Zog - A ZPU processor core for the Prop + GNU C, C++ and FORTRAN.Now replaces S

Heater. · 2017-04-20 19:11

Can we follow protocol and you make a pull request on my repo ?

ersmith · 2017-04-20 19:17

Heater. wrote: »

Can we follow protocol and you make a pull request on my repo ?

Which repo would that be? I looked on your github page and couldn't find a repo for Zog, but maybe I overlooked it? Or is it somewhere other than github?

Thanks,
Eric

Heater. · 2017-04-20 19:32

Oh poop. You are right. There isn't one. I kept thinking to put it there but never did. My mind is slipping away....

Looks like you are the owner of the Zog project now

KeithE · 2017-04-20 23:20

Hmm - maybe heater can have a RISC V surrounded by ZPU minions in a future FPGA. I assume that the ZPU is smaller than a RISC V, but haven't verified. I hacked on a Propeller COG core out of curiosity and it seemed larger than RISC V at least in the Lattice iCE40 parts. (The free tools don't like the multidimensional wires which Chip used as muxes.)

Heater. · 2017-04-21 00:29

That is an interesting question.

There is a ZPU core in verilog in the ZPU repo: https://github.com/zylin/zpu/blob/master/zpu/hdl/avalanche/core/zpu_core.v

It looks like it might almost be a drop in replacement for the picorv32. I had half a mind to do that and see how big it came out when compiled under Quartus, even if I never got it running.

Ariba · 2017-04-22 10:39

Eric

Wikipedia says this: "The base ZPU has a 32-bit data path. The ZPU also has a variant with a 16-bit-wide data path, to save even more logic."
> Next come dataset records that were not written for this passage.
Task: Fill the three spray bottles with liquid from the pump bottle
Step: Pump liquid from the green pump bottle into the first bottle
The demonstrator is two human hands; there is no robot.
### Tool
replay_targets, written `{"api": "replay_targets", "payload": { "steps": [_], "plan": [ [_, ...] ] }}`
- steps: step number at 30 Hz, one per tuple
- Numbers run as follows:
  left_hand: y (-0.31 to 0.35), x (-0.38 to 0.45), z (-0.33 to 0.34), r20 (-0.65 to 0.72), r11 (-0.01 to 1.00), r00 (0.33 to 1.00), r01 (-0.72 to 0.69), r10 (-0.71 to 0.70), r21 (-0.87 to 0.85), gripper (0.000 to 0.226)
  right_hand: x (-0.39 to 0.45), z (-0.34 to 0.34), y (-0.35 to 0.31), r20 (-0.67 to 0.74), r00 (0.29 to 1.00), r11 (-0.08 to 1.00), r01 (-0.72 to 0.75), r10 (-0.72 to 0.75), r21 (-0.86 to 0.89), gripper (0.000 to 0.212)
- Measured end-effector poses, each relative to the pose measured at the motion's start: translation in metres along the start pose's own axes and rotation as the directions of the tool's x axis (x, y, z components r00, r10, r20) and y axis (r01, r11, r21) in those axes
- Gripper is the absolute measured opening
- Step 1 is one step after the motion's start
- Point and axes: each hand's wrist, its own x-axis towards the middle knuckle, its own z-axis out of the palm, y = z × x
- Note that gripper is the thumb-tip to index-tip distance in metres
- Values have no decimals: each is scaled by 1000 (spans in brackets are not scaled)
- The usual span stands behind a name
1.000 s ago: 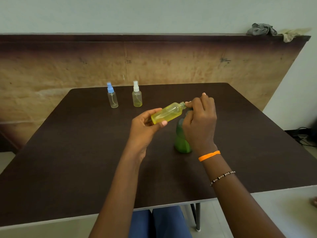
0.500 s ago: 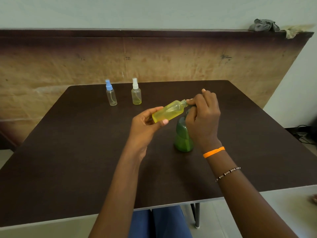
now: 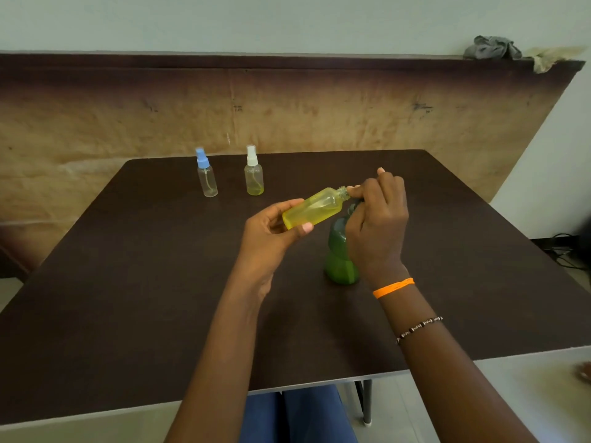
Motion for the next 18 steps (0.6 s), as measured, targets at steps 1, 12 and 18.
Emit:
{"api": "replay_targets", "payload": {
  "steps": [1, 12, 18],
  "plan": [
    [1, 0, 0, 0, 1000, 1000, -4, 4, -1, 36, 3, -2, -2, 32, 999, 1000, 1, -1, -12, 26],
    [0, 1, 2, -8, 1000, 1000, -7, 7, 23, 37, -4, 3, 3, -62, 998, 1000, -11, 11, 1, 30],
    [2, -2, 2, -3, 1000, 1000, -9, 9, 4, 36, 4, -4, -1, 6, 1000, 1000, -10, 11, -19, 27]
  ]
}}
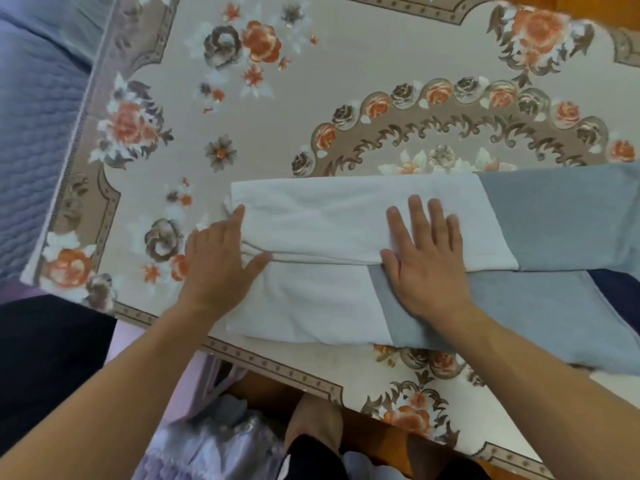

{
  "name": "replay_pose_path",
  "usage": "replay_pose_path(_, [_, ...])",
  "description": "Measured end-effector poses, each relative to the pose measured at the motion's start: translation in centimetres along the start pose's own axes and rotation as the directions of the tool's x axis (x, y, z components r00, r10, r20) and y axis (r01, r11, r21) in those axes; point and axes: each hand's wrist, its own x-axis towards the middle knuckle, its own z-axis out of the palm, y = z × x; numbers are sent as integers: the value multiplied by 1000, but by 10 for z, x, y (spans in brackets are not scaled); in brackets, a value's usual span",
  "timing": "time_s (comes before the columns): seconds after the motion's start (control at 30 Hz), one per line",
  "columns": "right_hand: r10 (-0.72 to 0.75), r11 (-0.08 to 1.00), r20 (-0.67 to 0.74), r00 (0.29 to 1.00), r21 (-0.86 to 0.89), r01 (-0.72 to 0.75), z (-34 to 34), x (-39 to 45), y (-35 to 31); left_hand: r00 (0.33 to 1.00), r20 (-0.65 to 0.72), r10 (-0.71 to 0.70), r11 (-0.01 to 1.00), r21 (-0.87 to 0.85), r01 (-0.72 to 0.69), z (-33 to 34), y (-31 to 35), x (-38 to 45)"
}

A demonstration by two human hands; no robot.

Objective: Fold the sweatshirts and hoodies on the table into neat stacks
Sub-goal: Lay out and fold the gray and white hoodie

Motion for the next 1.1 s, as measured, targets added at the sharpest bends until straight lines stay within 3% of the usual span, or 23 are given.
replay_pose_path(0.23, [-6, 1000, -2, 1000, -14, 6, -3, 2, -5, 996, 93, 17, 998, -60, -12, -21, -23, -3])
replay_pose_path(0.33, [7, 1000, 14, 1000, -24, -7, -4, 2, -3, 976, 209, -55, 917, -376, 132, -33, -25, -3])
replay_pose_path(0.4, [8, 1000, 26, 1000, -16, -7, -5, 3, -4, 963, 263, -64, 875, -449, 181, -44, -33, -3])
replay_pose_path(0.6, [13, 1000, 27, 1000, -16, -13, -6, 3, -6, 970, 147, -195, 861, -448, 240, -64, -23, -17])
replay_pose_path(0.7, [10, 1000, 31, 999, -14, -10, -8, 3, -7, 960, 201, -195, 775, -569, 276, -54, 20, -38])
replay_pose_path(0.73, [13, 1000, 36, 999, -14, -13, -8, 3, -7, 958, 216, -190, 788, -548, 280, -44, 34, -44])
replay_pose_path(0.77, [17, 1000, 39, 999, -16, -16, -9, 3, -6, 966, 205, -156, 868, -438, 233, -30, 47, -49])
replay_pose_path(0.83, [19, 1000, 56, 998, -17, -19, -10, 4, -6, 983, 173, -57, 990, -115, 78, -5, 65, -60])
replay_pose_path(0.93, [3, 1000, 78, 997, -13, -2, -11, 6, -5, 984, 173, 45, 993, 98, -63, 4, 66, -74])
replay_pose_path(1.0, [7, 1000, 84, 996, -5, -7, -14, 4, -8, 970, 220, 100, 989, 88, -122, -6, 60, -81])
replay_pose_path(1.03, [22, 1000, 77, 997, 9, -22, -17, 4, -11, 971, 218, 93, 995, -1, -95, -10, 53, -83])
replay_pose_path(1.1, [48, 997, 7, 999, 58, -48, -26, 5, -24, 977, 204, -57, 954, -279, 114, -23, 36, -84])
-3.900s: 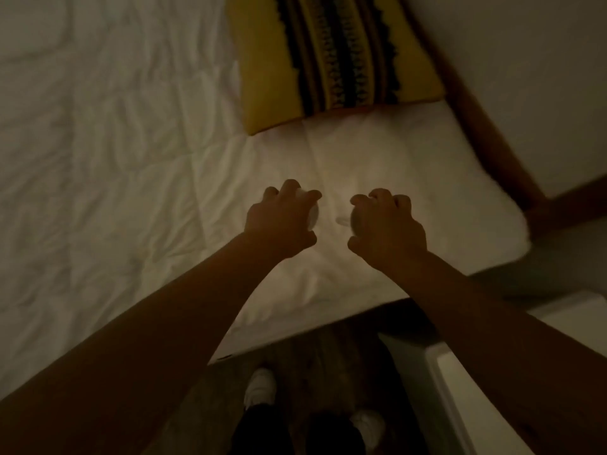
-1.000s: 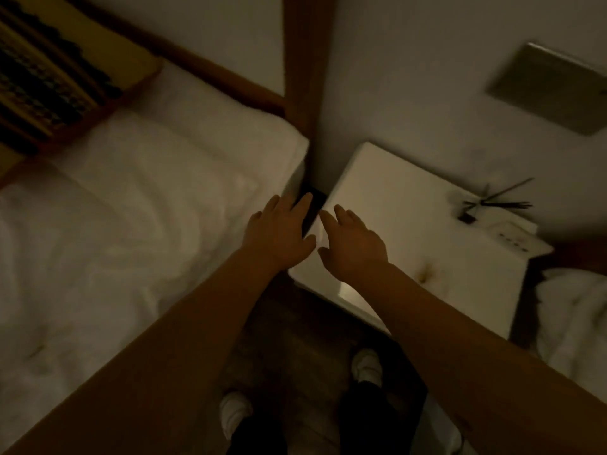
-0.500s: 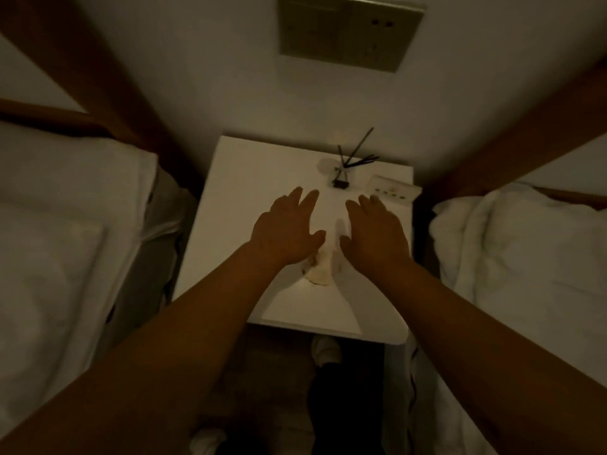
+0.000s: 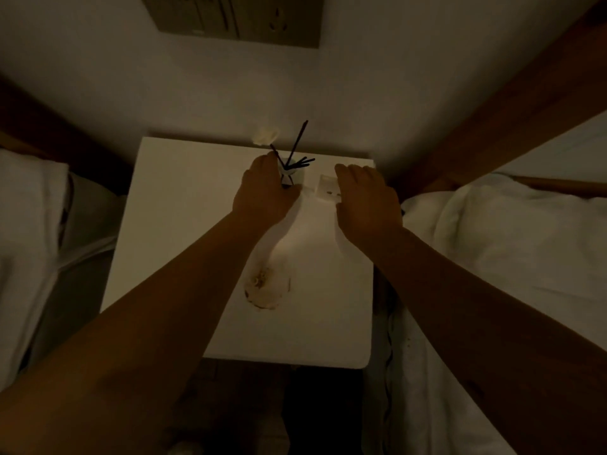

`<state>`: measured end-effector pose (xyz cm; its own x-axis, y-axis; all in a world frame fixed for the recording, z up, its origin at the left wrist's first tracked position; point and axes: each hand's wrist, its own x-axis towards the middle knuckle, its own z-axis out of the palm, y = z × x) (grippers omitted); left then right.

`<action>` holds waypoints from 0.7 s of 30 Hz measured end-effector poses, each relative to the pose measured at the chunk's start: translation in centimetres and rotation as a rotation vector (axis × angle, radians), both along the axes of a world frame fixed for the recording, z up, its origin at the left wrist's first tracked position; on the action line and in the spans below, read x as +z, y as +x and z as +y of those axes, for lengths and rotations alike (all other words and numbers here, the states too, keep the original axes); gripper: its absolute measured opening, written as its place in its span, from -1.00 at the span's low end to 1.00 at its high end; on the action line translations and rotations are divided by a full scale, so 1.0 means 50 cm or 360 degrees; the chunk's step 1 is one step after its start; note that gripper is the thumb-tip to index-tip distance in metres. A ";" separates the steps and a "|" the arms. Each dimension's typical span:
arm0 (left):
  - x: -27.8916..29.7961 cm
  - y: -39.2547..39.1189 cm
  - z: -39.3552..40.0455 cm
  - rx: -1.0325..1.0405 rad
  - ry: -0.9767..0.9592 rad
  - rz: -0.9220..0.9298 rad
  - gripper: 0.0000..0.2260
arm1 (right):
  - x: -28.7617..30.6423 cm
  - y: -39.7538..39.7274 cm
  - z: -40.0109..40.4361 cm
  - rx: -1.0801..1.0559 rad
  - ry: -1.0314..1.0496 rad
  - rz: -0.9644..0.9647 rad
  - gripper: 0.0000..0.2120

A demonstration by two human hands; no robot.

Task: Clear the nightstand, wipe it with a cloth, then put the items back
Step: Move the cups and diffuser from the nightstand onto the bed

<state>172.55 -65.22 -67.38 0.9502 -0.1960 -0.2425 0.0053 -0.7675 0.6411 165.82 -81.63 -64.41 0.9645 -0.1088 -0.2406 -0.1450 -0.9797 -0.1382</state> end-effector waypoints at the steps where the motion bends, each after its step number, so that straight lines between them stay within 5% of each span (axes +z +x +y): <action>1: -0.005 0.005 -0.006 0.0040 -0.0058 0.0014 -0.58 | -0.008 0.005 -0.003 0.0005 0.0034 0.0010 -0.46; 10: -0.030 0.019 -0.010 0.0303 -0.0494 0.0099 -0.80 | -0.025 0.030 -0.023 0.0143 -0.0026 -0.0045 -0.79; 21: -0.006 -0.007 0.117 0.0550 -0.0767 0.0116 -0.75 | 0.007 0.079 0.099 0.0307 0.0036 -0.0055 -0.83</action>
<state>172.19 -59.37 -67.68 0.9627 0.0172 -0.2702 0.2601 -0.3359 0.9053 169.78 -76.66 -64.07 0.9747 0.0838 -0.2073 0.0502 -0.9854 -0.1624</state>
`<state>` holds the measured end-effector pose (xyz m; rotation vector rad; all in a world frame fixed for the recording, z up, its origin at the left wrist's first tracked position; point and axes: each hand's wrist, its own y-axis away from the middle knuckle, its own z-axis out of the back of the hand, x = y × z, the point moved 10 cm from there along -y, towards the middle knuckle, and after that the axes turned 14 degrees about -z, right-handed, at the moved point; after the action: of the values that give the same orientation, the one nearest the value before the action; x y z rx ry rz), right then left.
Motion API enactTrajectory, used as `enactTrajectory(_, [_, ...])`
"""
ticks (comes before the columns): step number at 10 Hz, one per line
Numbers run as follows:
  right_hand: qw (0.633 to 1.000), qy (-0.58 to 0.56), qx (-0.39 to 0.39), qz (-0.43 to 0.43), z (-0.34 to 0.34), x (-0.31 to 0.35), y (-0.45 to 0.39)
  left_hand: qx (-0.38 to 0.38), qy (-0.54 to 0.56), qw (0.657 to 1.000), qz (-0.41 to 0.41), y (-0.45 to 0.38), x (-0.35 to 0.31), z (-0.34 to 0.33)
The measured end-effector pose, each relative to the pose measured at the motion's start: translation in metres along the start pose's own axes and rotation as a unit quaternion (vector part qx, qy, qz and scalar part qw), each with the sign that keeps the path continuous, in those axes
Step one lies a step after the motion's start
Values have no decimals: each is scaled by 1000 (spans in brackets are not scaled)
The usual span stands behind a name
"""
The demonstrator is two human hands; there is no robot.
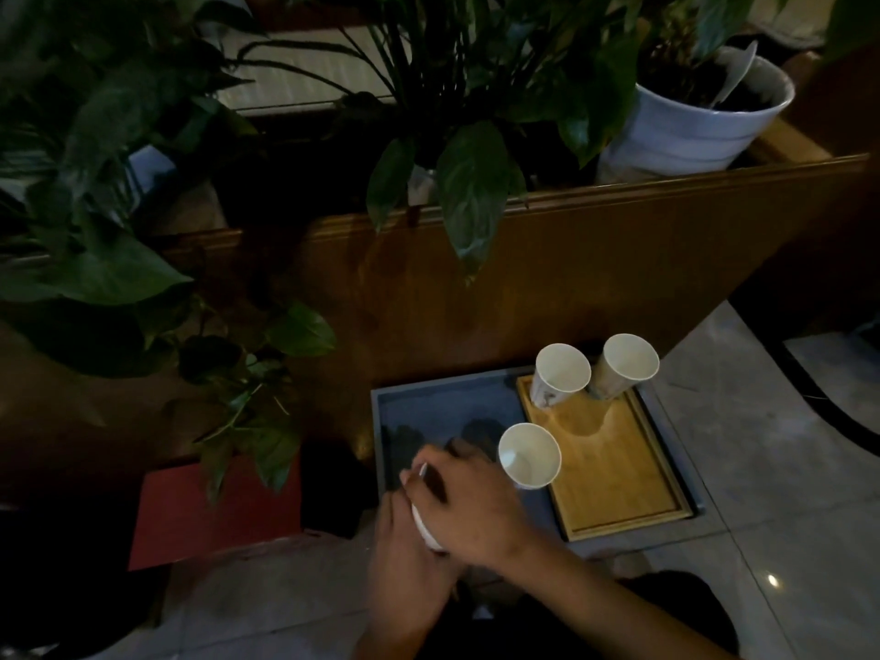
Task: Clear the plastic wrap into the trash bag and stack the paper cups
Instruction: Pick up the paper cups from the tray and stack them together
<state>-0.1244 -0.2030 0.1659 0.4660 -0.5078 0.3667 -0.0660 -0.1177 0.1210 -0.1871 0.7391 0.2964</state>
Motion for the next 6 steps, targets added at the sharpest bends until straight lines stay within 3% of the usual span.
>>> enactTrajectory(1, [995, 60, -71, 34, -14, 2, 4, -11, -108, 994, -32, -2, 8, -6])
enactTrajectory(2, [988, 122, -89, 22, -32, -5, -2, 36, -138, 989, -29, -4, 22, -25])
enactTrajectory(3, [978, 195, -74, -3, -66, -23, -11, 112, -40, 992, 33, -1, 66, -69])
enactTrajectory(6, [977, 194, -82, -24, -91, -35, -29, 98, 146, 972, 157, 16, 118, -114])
Do you know if the ZPU-GCC supports also the 16bit wide ZPUs (16bit int and 32bit long)?
I have not found a commandline switch for that.
For small FPGAs and simple control tasks, a 16bit version of the ZPU would be very welcome.

Andy

Heater. · 2017-04-22 11:07

Heard of it. Never seen it.

How small an FPGA do you want to go?

The picorv32 only takes 7% of a DE0 Nano and fits in those cheap little Lattice ICE 40 devices with plenty of room spare. One can even make a version that uses 16 registers instead of 32 for extra shrinkage.

ersmith · 2017-04-22 11:17

Ariba wrote: »

Wikipedia says this: "The base ZPU has a 32-bit data path. The ZPU also has a variant with a 16-bit-wide data path, to save even more logic."

Do you know if the ZPU-GCC supports also the 16bit wide ZPUs (16bit int and 32bit long)?
I have not found a commandline switch for that.
For small FPGAs and simple control tasks, a 16bit version of the ZPU would be very welcome.

I don't see any options for anything other than a 32 bit version of GCC for the ZPU. Perhaps the data path is 16 bits wide but all instructions still operate on 32 bits? I'm not sure, I haven't seen any references to the smaller ZPU (other than Wikipedia).

Eric

KeithE · 2017-04-22 16:10

I couldn't find any reference either. I don't think that reducing the number of registers will reduce the FPGA area given that they are implemented in RAMs. This paper did come up about a bit serial approach for a MIPs ALU:

"Ultrasmall: A Tiny Soft Processor Architecture with Multi-Bit Serial Datapaths for FPGAs"
https://www.jstage.jst.go.jp/article/transinf/E98.D/12/E98.D_2015PAP0022/_pdf

Ariba · 2017-04-22 16:31

Eric

Thank you for checking.
As long as I only use short data types the 32bit GCC may work well also for 16bit. But sometimes you need 32bit calculations. I tried long long and ZPU-GCC produces a lot of code to work with two ram locations per variable. This will then just tie two 16bit values together on a 16bit implementation. Data arrays however must be declared as int, not long long.
All in all a bit strange...

Heater
"How small an FPGA do you want to go?"

Lattice has some nice, cheap 1.2k-LUT FPGAs with Flash on chip and single supply voltage (MachXO2/3). There are even smaller ones, but they have not enough RAM. My observation is: for these little FPGAs and size optimized CPUs the LUT count nearly doubles for 32bit, compared to 16bit. Also the max frequency falls to 2/3 of the 16bit version.

Andy

Heater. · 2017-04-22 17:06

These FPGA's are something I'm only just getting to grips with. The last time I used any programmable logic it was PALs back in the 1980s !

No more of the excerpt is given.